### [Task item]
The response should consist of the records that follow, printed exactly.

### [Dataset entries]

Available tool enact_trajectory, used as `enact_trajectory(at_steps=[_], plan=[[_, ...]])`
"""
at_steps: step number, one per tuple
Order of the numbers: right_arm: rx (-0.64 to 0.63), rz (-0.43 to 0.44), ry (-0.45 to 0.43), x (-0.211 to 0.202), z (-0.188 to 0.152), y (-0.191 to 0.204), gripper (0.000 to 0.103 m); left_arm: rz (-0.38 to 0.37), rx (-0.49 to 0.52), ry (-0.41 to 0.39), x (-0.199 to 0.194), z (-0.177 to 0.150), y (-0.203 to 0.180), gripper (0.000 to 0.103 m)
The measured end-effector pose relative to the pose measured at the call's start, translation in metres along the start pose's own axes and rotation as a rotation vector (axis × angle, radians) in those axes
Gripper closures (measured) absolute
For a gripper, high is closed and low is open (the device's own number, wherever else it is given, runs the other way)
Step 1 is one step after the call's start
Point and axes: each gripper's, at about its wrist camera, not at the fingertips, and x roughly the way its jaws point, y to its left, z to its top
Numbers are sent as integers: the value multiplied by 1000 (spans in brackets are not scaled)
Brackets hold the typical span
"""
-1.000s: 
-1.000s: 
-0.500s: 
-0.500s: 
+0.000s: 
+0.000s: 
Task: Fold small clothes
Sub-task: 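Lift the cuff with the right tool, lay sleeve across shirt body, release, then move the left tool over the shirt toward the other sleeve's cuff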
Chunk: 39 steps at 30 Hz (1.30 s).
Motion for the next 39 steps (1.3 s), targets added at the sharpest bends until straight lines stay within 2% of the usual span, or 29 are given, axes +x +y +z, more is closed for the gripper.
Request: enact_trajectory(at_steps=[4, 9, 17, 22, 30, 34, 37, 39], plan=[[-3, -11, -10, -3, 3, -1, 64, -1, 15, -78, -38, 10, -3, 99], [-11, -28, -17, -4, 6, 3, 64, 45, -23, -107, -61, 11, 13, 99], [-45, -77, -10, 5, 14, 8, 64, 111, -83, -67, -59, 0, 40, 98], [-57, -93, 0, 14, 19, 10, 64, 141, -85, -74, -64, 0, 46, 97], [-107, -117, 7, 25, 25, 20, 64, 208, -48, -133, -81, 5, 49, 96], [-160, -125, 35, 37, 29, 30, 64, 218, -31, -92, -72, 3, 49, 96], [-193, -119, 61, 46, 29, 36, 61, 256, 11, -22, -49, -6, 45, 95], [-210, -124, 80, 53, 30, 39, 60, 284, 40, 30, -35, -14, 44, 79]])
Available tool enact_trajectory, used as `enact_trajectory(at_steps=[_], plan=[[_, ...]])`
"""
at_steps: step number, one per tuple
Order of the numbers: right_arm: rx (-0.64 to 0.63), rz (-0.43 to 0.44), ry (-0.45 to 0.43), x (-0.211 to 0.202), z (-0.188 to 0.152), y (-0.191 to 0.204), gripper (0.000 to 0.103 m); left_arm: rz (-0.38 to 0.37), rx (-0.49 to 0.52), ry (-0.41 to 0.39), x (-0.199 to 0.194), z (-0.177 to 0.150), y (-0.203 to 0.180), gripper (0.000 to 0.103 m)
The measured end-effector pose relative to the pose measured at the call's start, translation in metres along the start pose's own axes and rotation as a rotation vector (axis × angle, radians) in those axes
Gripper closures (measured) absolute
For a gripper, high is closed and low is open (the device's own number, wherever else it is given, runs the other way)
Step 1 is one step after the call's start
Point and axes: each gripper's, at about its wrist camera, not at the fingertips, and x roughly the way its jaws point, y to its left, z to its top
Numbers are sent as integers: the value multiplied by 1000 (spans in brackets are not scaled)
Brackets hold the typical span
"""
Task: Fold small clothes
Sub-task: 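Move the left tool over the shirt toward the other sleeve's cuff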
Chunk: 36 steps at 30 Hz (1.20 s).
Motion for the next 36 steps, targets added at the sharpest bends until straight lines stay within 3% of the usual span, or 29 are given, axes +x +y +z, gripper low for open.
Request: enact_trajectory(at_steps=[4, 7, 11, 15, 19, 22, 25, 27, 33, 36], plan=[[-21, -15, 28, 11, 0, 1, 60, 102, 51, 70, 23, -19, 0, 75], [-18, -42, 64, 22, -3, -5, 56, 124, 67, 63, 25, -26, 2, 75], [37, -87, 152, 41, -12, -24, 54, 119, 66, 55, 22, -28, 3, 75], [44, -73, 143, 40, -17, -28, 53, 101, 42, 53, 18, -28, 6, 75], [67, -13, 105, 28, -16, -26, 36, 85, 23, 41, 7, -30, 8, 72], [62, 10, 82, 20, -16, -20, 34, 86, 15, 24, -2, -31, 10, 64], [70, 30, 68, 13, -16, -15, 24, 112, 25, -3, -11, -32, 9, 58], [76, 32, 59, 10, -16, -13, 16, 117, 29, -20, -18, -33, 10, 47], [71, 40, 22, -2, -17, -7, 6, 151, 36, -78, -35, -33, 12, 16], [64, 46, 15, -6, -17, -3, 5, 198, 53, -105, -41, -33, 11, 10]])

### [Response to this task]
Available tool enact_trajectory, used as `enact_trajectory(at_steps=[_], plan=[[_, ...]])`
"""
at_steps: step number, one per tuple
Order of the numbers: right_arm: rx (-0.64 to 0.63), rz (-0.43 to 0.44), ry (-0.45 to 0.43), x (-0.211 to 0.202), z (-0.188 to 0.152), y (-0.191 to 0.204), gripper (0.000 to 0.103 m); left_arm: rz (-0.38 to 0.37), rx (-0.49 to 0.52), ry (-0.41 to 0.39), x (-0.199 to 0.194), z (-0.177 to 0.150), y (-0.203 to 0.180), gripper (0.000 to 0.103 m)
The measured end-effector pose relative to the pose measured at the call's start, translation in metres along the start pose's own axes and rotation as a rotation vector (axis × angle, radians) in those axes
Gripper closures (measured) absolute
For a gripper, high is closed and low is open (the device's own number, wherever else it is given, runs the other way)
Step 1 is one step after the call's start
Point and axes: each gripper's, at about its wrist camera, not at the fingertips, and x roughly the way its jaws point, y to its left, z to its top
Numbers are sent as integers: the value multiplied by 1000 (spans in brackets are not scaled)
Brackets hold the typical span
"""
-1.000s: 
-1.000s: 
-0.500s: 
-0.500s: 
+0.000s: 
+0.000s: 
Task: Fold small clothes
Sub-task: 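Lift the cuff with the right tool, lay sleeve across shirt body, release, then move the left tool over the shirt toward the other sleeve's cuff
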Chunk: 39 steps at 30 Hz (1.30 s).
Motion for the next 39 steps (1.3 s), targets added at the sharpest bends until straight lines stay within 2% of the usual span, or 29 are given, axes +x +y +z, more is closed for the gripper.
Request: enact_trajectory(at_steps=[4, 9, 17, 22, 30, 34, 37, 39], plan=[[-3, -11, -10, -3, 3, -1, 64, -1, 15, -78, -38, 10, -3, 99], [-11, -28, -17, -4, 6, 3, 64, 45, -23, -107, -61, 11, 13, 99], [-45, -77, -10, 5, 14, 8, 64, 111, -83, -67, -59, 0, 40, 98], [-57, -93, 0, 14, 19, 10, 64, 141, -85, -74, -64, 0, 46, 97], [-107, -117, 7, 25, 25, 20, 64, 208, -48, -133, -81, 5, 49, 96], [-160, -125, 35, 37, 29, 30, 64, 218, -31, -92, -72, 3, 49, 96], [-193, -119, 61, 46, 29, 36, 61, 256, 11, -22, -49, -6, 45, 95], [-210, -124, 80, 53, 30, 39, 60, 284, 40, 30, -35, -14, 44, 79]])
Available tool enact_trajectory, used as `enact_trajectory(at_steps=[_], plan=[[_, ...]])`
"""
at_steps: step number, one per tuple
Order of the numbers: right_arm: rx (-0.64 to 0.63), rz (-0.43 to 0.44), ry (-0.45 to 0.43), x (-0.211 to 0.202), z (-0.188 to 0.152), y (-0.191 to 0.204), gripper (0.000 to 0.103 m); left_arm: rz (-0.38 to 0.37), rx (-0.49 to 0.52), ry (-0.41 to 0.39), x (-0.199 to 0.194), z (-0.177 to 0.150), y (-0.203 to 0.180), gripper (0.000 to 0.103 m)
The measured end-effector pose relative to the pose measured at the call's start, translation in metres along the start pose's own axes and rotation as a rotation vector (axis × angle, radians) in those axes
Gripper closures (measured) absolute
For a gripper, high is closed and low is open (the device's own number, wherever else it is given, runs the other way)
Step 1 is one step after the call's start
Point and axes: each gripper's, at about its wrist camera, not at the fingertips, and x roughly the way its jaws point, y to its left, z to its top
Numbers are sent as integers: the value multiplied by 1000 (spans in brackets are not scaled)
Brackets hold the typical span
"""
Task: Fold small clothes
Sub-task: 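Move the left tool over the shirt toward the other sleeve's cuff
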Chunk: 36 steps at 30 Hz (1.20 s).
Motion for the next 36 steps, targets added at the sharpest bends until straight lines stay within 3% of the usual span, or 29 are given, axes +x +y +z, gripper low for open.
Request: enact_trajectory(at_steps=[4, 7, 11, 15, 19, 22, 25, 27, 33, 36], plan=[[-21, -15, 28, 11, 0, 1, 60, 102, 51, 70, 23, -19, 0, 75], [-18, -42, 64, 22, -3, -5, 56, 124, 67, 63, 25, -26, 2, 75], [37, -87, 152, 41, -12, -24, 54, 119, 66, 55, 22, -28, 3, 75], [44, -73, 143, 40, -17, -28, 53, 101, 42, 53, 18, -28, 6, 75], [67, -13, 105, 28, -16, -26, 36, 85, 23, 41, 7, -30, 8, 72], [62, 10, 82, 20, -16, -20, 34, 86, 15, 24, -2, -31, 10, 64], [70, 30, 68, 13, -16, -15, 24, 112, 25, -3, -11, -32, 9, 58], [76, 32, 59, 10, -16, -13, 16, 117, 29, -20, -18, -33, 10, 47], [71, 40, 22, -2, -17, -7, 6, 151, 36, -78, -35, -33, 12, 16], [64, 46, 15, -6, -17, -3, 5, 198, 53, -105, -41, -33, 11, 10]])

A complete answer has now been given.